Each line of the entries below that includes "camera" belongs in your answer.

#### Extracted entries

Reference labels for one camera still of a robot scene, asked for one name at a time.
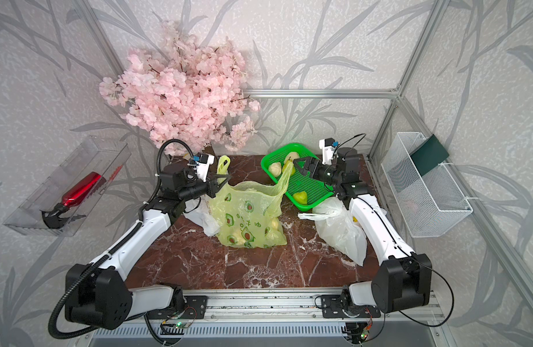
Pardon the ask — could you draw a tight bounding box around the red spray bottle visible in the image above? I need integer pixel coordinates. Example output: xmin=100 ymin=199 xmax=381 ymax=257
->
xmin=42 ymin=171 xmax=106 ymax=229

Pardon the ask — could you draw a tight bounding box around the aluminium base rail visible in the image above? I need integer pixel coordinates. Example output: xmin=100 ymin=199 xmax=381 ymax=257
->
xmin=77 ymin=287 xmax=445 ymax=324

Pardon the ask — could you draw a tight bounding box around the pink cherry blossom bouquet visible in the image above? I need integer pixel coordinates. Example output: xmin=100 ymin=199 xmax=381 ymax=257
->
xmin=99 ymin=21 xmax=261 ymax=152

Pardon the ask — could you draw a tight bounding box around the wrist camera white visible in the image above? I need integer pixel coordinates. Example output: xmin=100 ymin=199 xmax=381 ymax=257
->
xmin=190 ymin=153 xmax=215 ymax=182
xmin=318 ymin=137 xmax=339 ymax=166

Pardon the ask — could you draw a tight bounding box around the green pear front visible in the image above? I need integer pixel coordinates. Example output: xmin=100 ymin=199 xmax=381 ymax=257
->
xmin=292 ymin=191 xmax=308 ymax=205

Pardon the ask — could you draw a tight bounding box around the dark green card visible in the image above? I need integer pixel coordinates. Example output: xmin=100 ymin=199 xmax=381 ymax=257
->
xmin=410 ymin=134 xmax=449 ymax=176

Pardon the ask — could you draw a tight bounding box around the white wire mesh basket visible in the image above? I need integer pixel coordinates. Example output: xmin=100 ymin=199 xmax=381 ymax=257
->
xmin=381 ymin=132 xmax=473 ymax=238

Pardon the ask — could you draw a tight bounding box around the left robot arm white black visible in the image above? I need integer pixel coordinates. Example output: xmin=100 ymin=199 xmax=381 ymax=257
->
xmin=48 ymin=163 xmax=230 ymax=340

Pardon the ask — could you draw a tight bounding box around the green avocado plastic bag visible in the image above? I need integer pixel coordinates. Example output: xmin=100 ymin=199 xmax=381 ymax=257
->
xmin=209 ymin=164 xmax=294 ymax=249

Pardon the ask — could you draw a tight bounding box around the white pear left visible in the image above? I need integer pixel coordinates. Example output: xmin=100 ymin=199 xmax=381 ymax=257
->
xmin=268 ymin=162 xmax=282 ymax=177

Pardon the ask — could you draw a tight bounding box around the white printed plastic bag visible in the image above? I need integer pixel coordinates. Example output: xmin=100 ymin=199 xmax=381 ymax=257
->
xmin=298 ymin=195 xmax=394 ymax=266

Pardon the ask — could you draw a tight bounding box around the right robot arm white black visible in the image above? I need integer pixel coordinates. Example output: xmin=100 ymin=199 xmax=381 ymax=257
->
xmin=293 ymin=146 xmax=433 ymax=313

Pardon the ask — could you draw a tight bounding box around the green plastic basket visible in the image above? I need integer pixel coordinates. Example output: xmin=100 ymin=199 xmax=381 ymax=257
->
xmin=261 ymin=142 xmax=337 ymax=212

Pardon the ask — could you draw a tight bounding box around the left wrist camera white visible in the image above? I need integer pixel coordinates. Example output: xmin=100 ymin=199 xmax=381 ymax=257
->
xmin=190 ymin=153 xmax=215 ymax=182

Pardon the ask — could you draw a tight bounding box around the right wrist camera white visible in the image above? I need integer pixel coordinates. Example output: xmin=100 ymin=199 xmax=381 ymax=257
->
xmin=318 ymin=137 xmax=339 ymax=166

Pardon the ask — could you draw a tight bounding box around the clear wall tray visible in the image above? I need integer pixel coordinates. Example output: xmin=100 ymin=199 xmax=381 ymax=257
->
xmin=3 ymin=136 xmax=131 ymax=237

########

**Result for this task:**
Reference labels for one camera still of a robot scene, asked for one name at a time.
Pardon the ask — could you draw a tight bounding box around the wrist camera white visible in the image above? I need integer pixel coordinates. Example output: xmin=100 ymin=199 xmax=381 ymax=257
Pardon the ask — could you draw a tight bounding box around the left wrist camera white visible in the image above? I need integer pixel coordinates. Example output: xmin=100 ymin=199 xmax=381 ymax=257
Pardon the ask — could you draw a tight bounding box around the right wrist camera white visible in the image above? I need integer pixel coordinates. Example output: xmin=100 ymin=199 xmax=381 ymax=257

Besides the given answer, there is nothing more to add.